Interested in this research, I have always believed that psychopaths are born—or, rather, certain human beings, whatever genetic malfunction takes place, are brought into this world without the empathy or sympathy gene, per se. There’s no doubt psychopathy is a developmental disorder. And this imperfection at birth sets up within the framework of that developing and evolving human mind the foundation for him or her to commit, later on, savage acts of repeated, brutal, deadly violence without feeling guilt, shame, or remorse.

The brain scan research and associated theories do not come without a fair share of controversy, and this particular researcher has had naysayers trying to spin his work into junk science. I was not at all concerned with any of that as I began to consider all the evil Jesperson had projected into the world. Thinking about all of the pain he’d caused families, not to mention objectifying, disparaging, and exploiting his victims (even after he murdered them), I cultivated the idea that if I could convince him to donate his brain to science upon his death, the least we could get out of him would be a bit of scientific data. It was not an olive branch, or a way for me to say “do some good for once in your life.” Rather, it was a request he could agree to in order to help us further understand the mind of the serial killer.

“Don’t say yes or no right now,” I told him. “Think about it.”

“I’ll write you a letter,” he said. “Explain how I feel.”

“I’m sure you will.”

*

I DROVE TO MY PO box one day after the back-and-forth correspondence between Jesperson and Moody, and the creation of the computerized identikit Moody had sent to Happy Face. Moody had been awaiting Jesperson’s approval or any changes he might want to make. And that, along with the latest Ylenia Carrisi developments, gave us a feeling of closure.
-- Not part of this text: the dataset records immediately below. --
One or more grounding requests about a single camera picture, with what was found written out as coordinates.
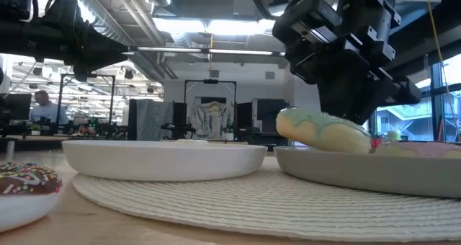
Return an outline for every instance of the woven placemat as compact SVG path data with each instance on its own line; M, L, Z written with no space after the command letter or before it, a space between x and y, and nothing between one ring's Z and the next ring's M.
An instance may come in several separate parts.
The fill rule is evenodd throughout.
M78 174L73 185L122 213L225 231L329 241L461 239L459 200L307 182L283 173L275 158L234 179L130 182Z

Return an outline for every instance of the man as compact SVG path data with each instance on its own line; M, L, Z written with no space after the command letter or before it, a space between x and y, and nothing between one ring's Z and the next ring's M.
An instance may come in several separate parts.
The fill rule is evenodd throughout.
M48 93L44 90L40 90L35 92L35 101L37 101L38 106L34 107L34 109L30 112L29 120L33 122L40 121L41 117L46 117L47 119L51 119L52 123L56 122L56 115L58 114L58 105L53 104L50 101L50 97ZM67 124L69 119L66 115L66 109L61 107L61 116L59 118L59 124Z

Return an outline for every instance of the window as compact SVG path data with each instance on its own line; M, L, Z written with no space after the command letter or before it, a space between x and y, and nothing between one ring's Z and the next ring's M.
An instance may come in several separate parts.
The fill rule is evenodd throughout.
M460 100L461 91L453 91L443 95L443 128L446 141L456 140L456 127L460 130Z
M432 104L429 97L419 104L405 104L377 109L377 134L398 131L409 141L433 141Z
M443 86L447 85L446 81L448 82L448 85L461 83L460 67L461 67L461 54L456 55L455 57L449 58L446 61L444 61L445 75L442 74Z

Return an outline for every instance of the computer monitor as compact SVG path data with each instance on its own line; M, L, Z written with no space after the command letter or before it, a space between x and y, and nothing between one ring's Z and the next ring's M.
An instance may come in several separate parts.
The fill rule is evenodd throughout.
M0 94L0 121L29 120L32 94Z

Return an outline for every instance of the yellow wire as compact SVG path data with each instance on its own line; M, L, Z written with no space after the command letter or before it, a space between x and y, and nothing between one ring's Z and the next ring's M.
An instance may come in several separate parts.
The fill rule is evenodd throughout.
M456 117L455 117L455 109L453 108L453 102L452 102L452 99L449 96L449 87L448 87L447 75L445 74L444 59L442 57L442 52L440 50L439 37L437 36L437 29L435 27L434 15L432 14L431 0L427 0L427 8L429 9L429 16L431 17L432 31L434 32L434 39L435 39L435 44L437 46L437 52L439 54L439 60L440 60L440 63L442 64L442 73L444 75L445 87L446 87L446 90L447 90L447 98L448 98L448 101L449 101L450 109L452 110L453 121L455 123L456 138L459 138L460 137L460 130L458 129L458 121L456 120Z
There was a yellow card tucked inside my PO box.

What is he sending now?

After collecting the package from the postal clerk, I went to my car and opened it.

There she was: Jane Doe. The last (and final) image Moody had rendered and sent off to Jesperson for his approval. She no longer looked like Nicole Kidman, or a Native American; Jane was now her own person. She had a soul. That necklace—the triangle, circle, and square—wasn’t around her neck anymore; it was attached to her waist as a sash, per one of Jesperson’s earlier comments. Her hair was frizzy and blond, her features Caucasian. She could easily pass for Ylenia Carrisi—along with a host of other girls.

Her final look wasn’t what made me feel we had come together and developed a photographic image (or as close as we would ever get) of Jane. It was what Jesperson said to me later that week, when he asked during a phone call if I received the package. He was out of breath. One of those moments when he couldn’t get the words out fast enough.

“You get the package?”

“Yeah, man, I got it.”

“It’s her,” he said.

“You’re sure?”

“Yes, Phelps. I sent all that shit Moody sent me to you because she haunted me. I couldn’t keep it in my cell. Man. I had to get it the hell out of here. Looking at her—that’s the woman I killed. It’s her, Phelps.”

This was interesting. He’d told me his victims did not spook him. Yet here he was, face-to-face with a woman he’d killed twenty years before, sweating.

In a letter to Moody, explaining his feelings about the image, Jesperson said as soon as he opened the package: “A cold rush fell over” him. “That’s her,” he told Moody. “No changes needed!” Further along, “I cannot keep her in my cell. I am disturbed by the images. I mailed the prints off to Phelps.”

Jesperson looked at a lineup of photographs Moody had since sent depicting Ylenia Carrisi at different ages, wearing different clothes, her hair styled differently in every photo. Moody never told Jesperson her name, anything about her background, or why he’d chosen to send the photographs. With a black Sharpie, on the top of the page, all Moody wrote was: “Is this her?”

Jesperson sent back his explanation. He’d lettered each photo, pointing out “the hair of ‘H’ and ‘L’ is correct. Her face in ‘K’ is so very close. ‘B’ is also close. As long as her name”—referring to Susan, Suzanne, Sue-Ellen, etc.—“is correct, we have a very good match.”

He seemed certain we had found Jane Doe.

“Now to confirm DNA will be one hundred percent,” Jesperson concluded. “I hope it is. Put an end to this story.”